Saisonware, Sale und Rabatte: Kollektion in Bewegung halten
Eine Boutique denkt in Saisons: Was zur Saison voll verkauft wird, muss zum Schlussverkauf reduziert raus, bevor die naechste Lieferung kommt. An der Kasse heisst das, dass Rabatte sauber gebucht werden - als Nachlass auf einen einzelnen Artikel oder auf den ganzen Bon; auch Gutscheine gehoeren zum Alltag. Eine Auswertung nach Zeitraum und Warengruppe zeigt, welche Kollektion sich verkauft und wo Ware liegen bleibt - eine Grundlage fuer die naechste Order.

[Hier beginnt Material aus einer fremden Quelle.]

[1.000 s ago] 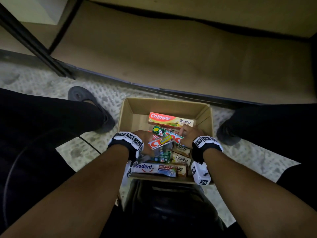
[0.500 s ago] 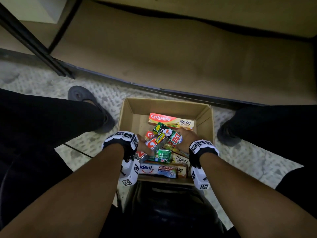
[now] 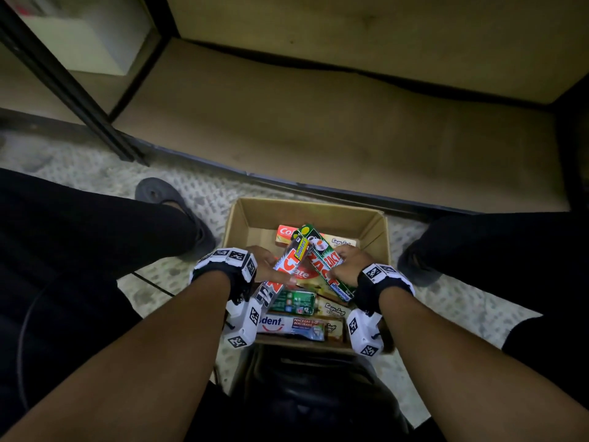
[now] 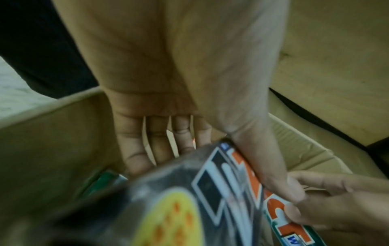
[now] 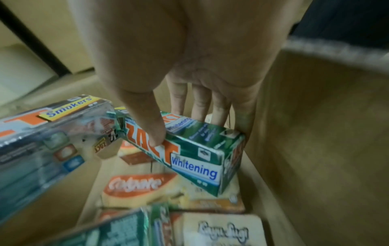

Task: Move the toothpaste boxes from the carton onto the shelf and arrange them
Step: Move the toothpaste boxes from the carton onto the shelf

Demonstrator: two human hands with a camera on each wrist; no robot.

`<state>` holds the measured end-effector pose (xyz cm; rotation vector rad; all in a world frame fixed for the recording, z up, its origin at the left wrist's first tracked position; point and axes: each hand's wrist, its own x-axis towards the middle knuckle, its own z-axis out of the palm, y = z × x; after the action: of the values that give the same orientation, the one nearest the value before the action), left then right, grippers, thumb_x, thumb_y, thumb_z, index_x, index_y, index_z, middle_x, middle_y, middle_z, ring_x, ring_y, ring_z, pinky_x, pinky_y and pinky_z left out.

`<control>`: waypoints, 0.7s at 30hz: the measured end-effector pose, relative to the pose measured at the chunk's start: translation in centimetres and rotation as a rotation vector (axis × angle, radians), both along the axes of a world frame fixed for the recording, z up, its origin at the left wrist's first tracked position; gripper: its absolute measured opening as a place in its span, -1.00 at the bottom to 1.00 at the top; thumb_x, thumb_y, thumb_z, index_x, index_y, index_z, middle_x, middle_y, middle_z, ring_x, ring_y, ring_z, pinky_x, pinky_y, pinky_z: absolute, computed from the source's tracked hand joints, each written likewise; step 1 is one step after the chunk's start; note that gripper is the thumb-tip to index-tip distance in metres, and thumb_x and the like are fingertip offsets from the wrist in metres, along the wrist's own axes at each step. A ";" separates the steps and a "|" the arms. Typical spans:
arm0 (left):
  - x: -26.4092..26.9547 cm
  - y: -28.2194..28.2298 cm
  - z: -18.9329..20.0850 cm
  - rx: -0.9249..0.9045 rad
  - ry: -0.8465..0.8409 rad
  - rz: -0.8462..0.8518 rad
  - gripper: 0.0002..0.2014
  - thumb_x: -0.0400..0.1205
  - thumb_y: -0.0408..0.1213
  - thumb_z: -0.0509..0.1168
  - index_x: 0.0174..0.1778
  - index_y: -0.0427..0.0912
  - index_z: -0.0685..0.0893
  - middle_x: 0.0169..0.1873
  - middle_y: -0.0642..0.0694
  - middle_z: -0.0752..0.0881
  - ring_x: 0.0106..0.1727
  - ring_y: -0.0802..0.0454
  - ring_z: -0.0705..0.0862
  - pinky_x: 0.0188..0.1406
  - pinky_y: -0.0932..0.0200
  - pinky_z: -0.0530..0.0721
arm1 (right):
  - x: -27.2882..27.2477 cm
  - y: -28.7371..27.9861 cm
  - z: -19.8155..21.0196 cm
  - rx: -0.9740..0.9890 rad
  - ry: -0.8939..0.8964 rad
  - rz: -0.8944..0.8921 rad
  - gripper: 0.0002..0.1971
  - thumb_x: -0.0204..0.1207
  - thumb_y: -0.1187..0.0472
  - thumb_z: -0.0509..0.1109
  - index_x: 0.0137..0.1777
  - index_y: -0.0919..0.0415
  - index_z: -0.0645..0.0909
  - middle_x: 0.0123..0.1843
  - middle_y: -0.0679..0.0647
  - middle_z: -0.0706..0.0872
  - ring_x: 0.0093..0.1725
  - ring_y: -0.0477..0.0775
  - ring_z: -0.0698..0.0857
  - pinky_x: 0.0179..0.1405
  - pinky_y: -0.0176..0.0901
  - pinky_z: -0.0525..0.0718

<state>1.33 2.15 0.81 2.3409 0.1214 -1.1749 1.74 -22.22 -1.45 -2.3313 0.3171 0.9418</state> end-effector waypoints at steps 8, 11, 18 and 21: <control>-0.3 -0.2 3.4 -0.150 -0.201 0.129 -0.29 0.18 0.41 0.53 -0.06 -0.16 0.75 -0.25 0.06 0.79 -0.25 0.15 0.68 -0.18 0.32 0.57 | -0.1 -0.6 4.3 0.065 -0.111 -0.144 -0.44 0.29 0.21 0.67 0.29 -0.07 0.61 0.15 -0.07 0.77 0.06 -0.06 0.74 0.02 -0.18 0.73; -0.3 -0.3 4.9 -0.089 -0.270 0.130 -0.07 -0.06 0.66 0.36 -0.11 -0.11 0.68 -0.24 -0.04 0.68 -0.24 0.04 0.58 -0.16 0.14 0.53 | -0.5 -0.8 6.4 0.105 -0.156 -0.156 -0.53 0.35 0.23 0.65 0.25 -0.01 0.62 0.11 -0.06 0.77 0.04 -0.05 0.74 -0.02 -0.20 0.70; -1.0 -1.0 10.2 -0.097 -0.408 0.137 -0.01 -0.03 0.70 0.29 0.07 -0.03 0.70 -0.02 -0.01 0.76 0.01 0.00 0.73 0.10 0.07 0.69 | -1.3 -0.7 11.5 0.167 -0.266 -0.207 -0.60 0.22 0.13 0.70 0.03 -0.04 0.66 -0.06 -0.11 0.79 -0.02 -0.01 0.79 0.16 0.01 0.75; -1.1 -1.4 13.2 -0.149 -0.437 0.179 -0.12 0.06 0.57 0.44 0.13 0.00 0.65 0.06 0.04 0.74 0.04 0.06 0.71 0.14 0.10 0.65 | -1.3 -0.7 14.4 0.210 -0.329 -0.216 -0.52 0.17 0.09 0.70 0.11 -0.02 0.68 -0.01 -0.06 0.83 -0.06 0.00 0.81 0.10 0.03 0.78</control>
<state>0.25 0.77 13.96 2.3385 0.0834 -0.5506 0.43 -22.95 12.98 -2.1604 0.3092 0.4542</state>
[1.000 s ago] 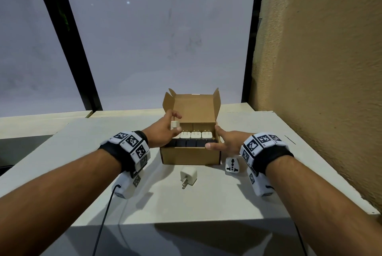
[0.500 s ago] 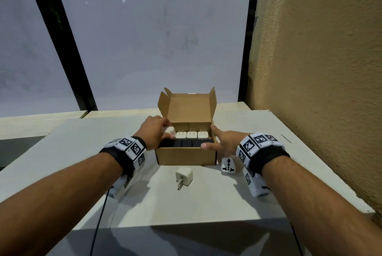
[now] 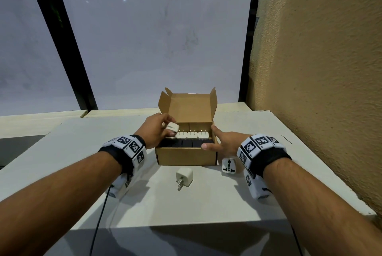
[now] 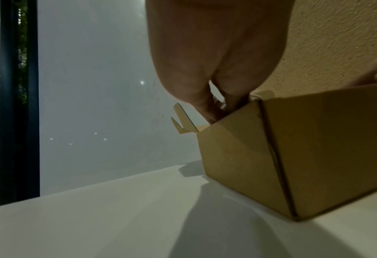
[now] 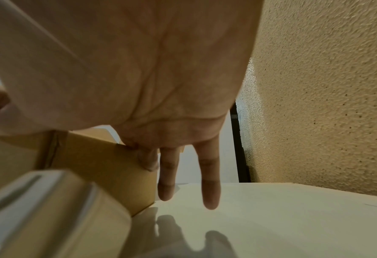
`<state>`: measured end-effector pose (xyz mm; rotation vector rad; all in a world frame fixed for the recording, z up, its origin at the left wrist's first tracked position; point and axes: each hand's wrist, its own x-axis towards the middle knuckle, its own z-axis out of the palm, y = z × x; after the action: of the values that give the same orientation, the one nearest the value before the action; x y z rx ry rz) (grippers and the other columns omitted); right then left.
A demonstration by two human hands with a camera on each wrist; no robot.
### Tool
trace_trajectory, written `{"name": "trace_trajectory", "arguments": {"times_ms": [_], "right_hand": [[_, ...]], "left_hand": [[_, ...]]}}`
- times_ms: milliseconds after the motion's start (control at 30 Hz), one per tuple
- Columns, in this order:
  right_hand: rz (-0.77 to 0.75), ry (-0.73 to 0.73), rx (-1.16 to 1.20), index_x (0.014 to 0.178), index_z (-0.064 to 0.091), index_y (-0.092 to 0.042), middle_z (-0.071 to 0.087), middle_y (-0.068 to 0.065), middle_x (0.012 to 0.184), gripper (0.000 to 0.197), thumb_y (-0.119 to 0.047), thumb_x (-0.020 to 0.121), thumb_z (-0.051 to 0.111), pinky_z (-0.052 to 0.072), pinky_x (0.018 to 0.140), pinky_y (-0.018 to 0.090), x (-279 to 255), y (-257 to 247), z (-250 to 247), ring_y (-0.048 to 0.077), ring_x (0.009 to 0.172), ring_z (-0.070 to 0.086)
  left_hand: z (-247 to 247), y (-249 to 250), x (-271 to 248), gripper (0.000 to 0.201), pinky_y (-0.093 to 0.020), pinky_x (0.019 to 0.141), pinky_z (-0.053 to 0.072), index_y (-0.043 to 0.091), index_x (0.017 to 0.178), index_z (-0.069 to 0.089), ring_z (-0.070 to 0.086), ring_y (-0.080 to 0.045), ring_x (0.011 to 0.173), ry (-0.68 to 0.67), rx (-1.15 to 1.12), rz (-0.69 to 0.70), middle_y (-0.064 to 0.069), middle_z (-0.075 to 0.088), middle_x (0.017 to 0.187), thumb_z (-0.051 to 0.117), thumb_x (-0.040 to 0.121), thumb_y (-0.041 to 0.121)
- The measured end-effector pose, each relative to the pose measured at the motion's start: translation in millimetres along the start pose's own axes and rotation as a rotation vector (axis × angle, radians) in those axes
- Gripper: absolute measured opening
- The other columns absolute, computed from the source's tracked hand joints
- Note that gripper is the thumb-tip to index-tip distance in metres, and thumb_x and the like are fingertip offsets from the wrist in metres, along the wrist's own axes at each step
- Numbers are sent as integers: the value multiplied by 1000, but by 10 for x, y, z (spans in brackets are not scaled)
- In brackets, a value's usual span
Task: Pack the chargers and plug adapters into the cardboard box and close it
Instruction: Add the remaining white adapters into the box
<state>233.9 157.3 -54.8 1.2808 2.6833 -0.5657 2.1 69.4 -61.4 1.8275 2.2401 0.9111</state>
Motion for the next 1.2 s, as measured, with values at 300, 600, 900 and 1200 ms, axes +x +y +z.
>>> {"name": "trace_trajectory", "arguments": {"times_ms": [300, 600, 900, 1200], "right_hand": [[8, 11, -1, 153, -1, -21, 47, 19, 142, 92, -72, 85, 36, 34, 105, 42, -5, -5, 7, 33, 128, 47], [15, 0, -7, 153, -3, -20, 47, 21, 142, 92, -69, 86, 37, 34, 105, 41, -25, -19, -8, 33, 128, 47], [21, -2, 3, 153, -2, -22, 41, 17, 148, 93, -72, 85, 36, 31, 108, 41, 8, 0, 11, 33, 132, 43], [30, -8, -4, 153, -3, -23, 42, 18, 147, 94, -73, 84, 36, 33, 107, 41, 0, -8, 6, 33, 131, 45]], "left_hand": [[0, 38, -42, 27, -27, 90, 37, 25, 124, 54, 50, -17, 102, -17, 11, 26, -2, 53, 113, 49, 98, 21], [65, -54, 26, 20, -27, 81, 40, 19, 111, 53, 55, -19, 98, -15, 133, -58, -1, 58, 111, 59, 92, 24], [28, -71, 9, 28, -40, 94, 39, 37, 123, 54, 49, -23, 116, -48, 468, -10, 3, 63, 116, 44, 97, 39], [34, -72, 10, 37, -40, 100, 35, 33, 130, 53, 42, -21, 126, -82, 604, 13, 6, 56, 133, 38, 98, 42]]}}
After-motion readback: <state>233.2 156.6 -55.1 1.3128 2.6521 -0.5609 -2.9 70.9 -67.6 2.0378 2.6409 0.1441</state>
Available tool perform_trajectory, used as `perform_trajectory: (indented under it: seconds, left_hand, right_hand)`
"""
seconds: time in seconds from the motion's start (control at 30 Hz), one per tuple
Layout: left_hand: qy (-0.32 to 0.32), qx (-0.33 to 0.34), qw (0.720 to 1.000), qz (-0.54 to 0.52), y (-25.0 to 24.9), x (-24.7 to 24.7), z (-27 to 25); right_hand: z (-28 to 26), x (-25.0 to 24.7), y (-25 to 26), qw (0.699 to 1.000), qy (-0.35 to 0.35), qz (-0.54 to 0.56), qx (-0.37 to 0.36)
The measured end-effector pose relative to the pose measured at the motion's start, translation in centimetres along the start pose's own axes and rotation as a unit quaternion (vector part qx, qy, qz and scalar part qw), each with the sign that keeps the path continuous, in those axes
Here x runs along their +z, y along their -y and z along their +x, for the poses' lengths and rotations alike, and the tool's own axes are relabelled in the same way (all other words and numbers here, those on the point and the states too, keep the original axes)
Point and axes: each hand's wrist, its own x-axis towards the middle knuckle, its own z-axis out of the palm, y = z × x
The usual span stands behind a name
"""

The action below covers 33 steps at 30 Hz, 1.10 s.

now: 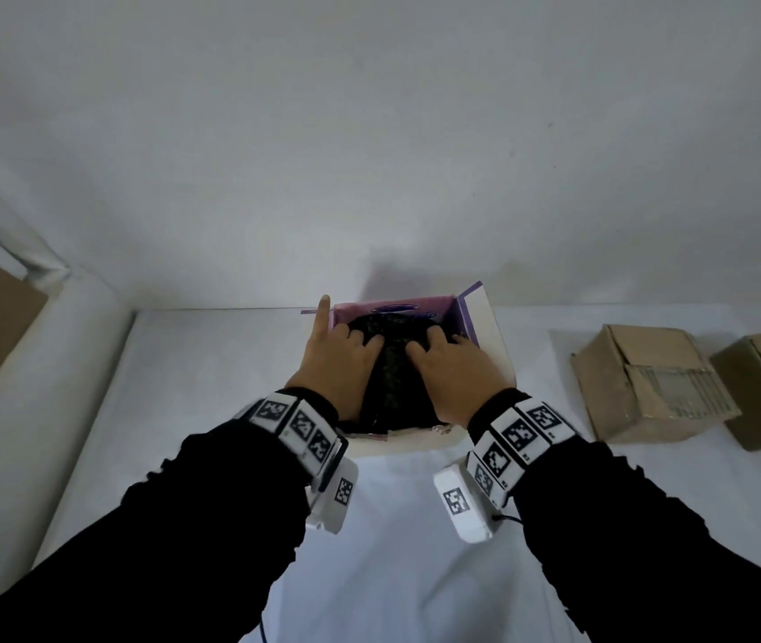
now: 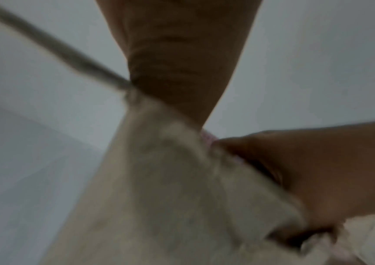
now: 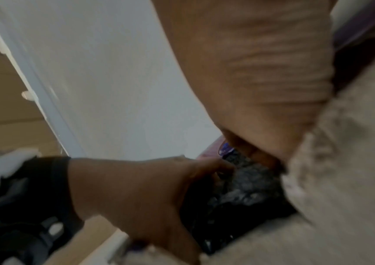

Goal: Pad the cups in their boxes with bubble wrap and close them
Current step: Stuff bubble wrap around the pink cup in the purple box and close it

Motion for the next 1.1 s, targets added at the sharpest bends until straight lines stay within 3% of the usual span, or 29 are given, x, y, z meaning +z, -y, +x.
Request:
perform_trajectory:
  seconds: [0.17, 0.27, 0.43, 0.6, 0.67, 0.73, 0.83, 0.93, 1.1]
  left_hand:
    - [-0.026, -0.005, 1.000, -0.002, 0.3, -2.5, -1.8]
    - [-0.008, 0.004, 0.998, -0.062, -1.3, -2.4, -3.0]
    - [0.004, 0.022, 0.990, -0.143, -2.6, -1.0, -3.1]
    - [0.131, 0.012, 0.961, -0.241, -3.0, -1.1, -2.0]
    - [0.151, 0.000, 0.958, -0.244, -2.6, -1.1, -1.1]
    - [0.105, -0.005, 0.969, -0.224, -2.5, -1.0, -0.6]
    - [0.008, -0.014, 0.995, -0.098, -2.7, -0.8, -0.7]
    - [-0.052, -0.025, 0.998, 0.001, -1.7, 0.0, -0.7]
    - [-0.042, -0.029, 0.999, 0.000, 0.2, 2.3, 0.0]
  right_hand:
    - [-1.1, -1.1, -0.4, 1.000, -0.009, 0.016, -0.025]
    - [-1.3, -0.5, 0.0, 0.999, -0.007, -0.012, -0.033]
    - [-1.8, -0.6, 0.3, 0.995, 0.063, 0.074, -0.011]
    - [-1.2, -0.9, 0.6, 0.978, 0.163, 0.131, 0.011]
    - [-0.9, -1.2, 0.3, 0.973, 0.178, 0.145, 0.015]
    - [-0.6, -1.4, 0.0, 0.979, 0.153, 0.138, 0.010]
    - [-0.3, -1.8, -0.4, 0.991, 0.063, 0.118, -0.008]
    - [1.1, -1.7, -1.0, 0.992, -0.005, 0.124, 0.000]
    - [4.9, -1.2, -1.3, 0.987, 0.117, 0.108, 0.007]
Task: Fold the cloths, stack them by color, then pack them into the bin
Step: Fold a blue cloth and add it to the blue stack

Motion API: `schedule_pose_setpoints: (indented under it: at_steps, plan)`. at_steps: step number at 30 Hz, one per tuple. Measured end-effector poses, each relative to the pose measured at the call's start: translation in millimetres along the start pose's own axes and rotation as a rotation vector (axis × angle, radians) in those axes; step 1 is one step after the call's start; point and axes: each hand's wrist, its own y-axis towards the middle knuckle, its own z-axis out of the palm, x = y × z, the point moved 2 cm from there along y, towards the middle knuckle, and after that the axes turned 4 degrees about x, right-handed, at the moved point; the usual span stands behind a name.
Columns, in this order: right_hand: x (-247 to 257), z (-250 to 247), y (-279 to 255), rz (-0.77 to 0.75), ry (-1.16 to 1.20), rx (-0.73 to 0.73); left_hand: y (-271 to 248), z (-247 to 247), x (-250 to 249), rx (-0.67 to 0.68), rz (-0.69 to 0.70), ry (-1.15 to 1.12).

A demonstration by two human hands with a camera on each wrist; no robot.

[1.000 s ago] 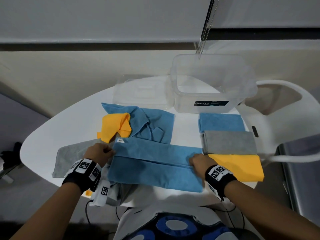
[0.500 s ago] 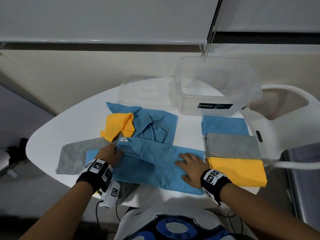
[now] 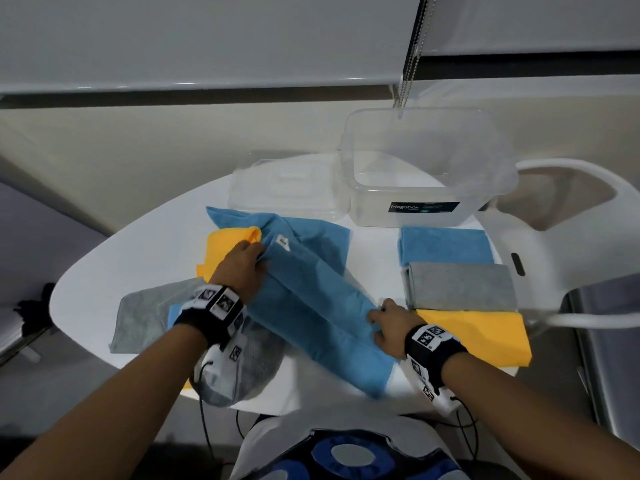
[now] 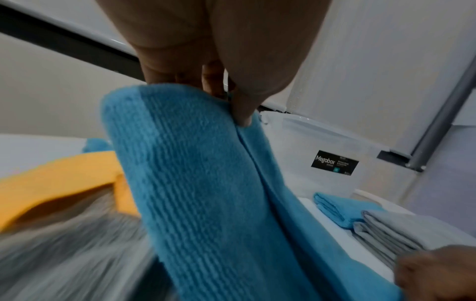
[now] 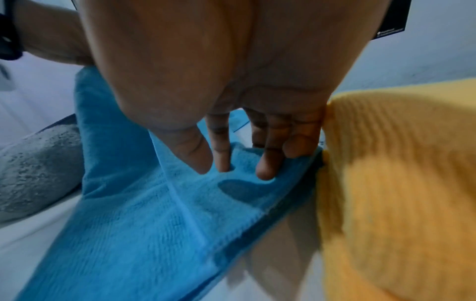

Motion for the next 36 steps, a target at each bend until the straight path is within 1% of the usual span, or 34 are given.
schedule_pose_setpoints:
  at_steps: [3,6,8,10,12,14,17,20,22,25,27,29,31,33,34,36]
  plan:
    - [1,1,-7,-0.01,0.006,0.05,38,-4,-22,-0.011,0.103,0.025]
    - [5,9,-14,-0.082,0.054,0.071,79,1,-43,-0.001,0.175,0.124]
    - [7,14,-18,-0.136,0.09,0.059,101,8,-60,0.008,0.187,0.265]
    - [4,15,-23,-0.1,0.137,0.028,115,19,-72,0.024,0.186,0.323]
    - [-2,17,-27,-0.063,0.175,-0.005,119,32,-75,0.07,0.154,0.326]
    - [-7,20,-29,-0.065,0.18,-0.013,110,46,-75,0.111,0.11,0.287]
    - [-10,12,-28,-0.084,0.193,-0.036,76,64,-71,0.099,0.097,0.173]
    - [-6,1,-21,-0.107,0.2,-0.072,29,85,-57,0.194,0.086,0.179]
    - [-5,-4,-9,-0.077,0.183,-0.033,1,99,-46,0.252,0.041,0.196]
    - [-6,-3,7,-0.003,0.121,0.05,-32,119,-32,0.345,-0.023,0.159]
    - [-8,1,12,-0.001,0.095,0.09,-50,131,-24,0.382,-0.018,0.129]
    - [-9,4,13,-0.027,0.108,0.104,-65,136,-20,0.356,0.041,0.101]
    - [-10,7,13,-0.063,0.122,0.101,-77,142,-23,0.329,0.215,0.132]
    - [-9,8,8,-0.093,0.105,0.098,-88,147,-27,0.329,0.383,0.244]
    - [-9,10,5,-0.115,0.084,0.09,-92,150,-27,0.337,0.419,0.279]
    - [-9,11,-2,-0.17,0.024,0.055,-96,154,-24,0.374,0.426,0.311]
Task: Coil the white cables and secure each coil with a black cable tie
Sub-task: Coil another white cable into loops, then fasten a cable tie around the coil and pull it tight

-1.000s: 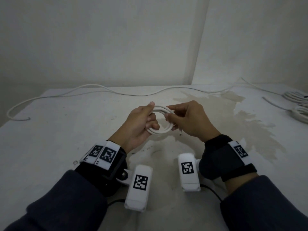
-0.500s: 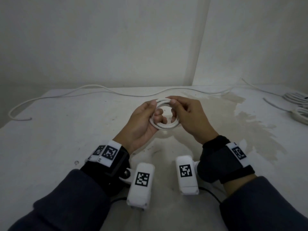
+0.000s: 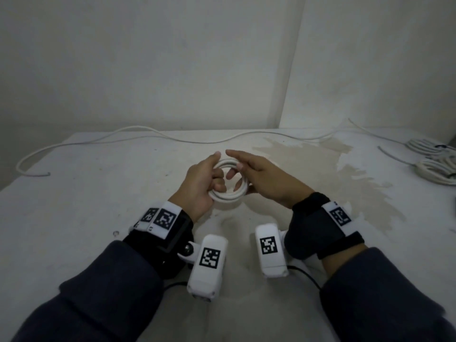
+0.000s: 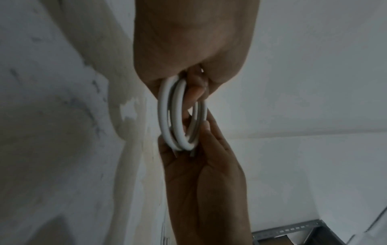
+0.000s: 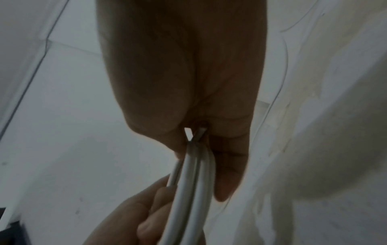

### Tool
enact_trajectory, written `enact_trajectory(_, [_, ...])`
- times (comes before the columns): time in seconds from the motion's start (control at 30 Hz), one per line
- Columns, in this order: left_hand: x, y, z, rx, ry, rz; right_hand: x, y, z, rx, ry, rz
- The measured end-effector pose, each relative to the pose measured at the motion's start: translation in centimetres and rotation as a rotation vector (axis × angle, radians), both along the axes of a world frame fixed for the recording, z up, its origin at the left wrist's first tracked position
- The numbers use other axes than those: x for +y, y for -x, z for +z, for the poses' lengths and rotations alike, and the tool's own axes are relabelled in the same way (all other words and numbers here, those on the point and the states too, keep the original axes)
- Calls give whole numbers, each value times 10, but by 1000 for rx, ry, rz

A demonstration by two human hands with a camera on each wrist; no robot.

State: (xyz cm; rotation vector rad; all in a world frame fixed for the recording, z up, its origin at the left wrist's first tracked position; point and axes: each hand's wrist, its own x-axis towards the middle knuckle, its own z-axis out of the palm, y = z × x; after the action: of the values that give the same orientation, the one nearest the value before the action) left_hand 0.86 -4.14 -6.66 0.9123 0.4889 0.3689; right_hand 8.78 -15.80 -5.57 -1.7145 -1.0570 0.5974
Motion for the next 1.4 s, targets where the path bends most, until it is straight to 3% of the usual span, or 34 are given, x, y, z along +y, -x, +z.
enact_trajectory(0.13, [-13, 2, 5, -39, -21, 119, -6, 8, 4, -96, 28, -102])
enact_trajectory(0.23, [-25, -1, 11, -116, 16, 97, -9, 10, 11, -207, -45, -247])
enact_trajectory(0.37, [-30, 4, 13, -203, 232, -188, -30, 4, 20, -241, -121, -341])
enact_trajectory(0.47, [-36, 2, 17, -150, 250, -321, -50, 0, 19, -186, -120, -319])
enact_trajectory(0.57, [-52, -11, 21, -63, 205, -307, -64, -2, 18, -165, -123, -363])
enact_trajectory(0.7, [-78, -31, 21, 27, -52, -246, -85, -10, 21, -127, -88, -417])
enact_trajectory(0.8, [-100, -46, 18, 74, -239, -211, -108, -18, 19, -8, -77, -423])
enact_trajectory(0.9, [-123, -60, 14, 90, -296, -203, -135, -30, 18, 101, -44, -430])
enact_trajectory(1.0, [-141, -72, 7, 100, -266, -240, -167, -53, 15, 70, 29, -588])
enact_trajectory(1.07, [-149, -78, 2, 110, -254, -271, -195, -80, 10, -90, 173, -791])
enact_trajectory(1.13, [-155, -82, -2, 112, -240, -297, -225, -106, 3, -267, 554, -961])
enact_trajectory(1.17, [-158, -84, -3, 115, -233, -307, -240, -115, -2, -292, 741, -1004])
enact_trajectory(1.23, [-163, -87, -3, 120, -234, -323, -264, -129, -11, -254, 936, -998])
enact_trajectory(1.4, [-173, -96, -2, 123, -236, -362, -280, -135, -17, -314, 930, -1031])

Stammkundinnen mit Kaufhistorie und Beratungsverkauf
Mode wird verkauft, indem beraten wird. Wer eine Stammkundin kennt, weiss, welche Groesse passt und welcher Stil gefaellt - und genau das laesst sich ueber die Kundenverwaltung festhalten. Fruehere Kaeufe bleiben einer Kundin zugeordnet, was bei der Empfehlung passender Teile hilft und dabei, treue Kundinnen gezielt auf neue Ware anzusprechen. Wie viele Kundendaten gepflegt werden, entscheidet die Boutique selbst; der Datenschutz ist dabei zu beachten.
Inventur der Kollektion, Retouren und Umtausch
Zum Saisonwechsel steht die Inventur an - hunderte Einzelteile in vielen Groessen und Farben. Wird der Bestand je Variante gefuehrt und per Barcode erfasst, laesst sich das deutlich zuegiger abwickeln als beim Notieren von Hand. Retouren und Umtausch - in der Mode haeufig, wenn die Groesse doch nicht passt - lassen sich ueber die Kasse erfassen, sodass die Ware wieder im Bestand der richtigen Variante landet.
Hinweis: Aussagen zu TSE, GoBD, DSFinV-K und steuerlichen Anforderungen beschreiben technische Funktionen der Software und ersetzen keine rechtliche oder steuerliche Beratung. Massgeblich sind aktuelles Angebot, Shop-Angaben und die konkrete Einrichtung im Betrieb.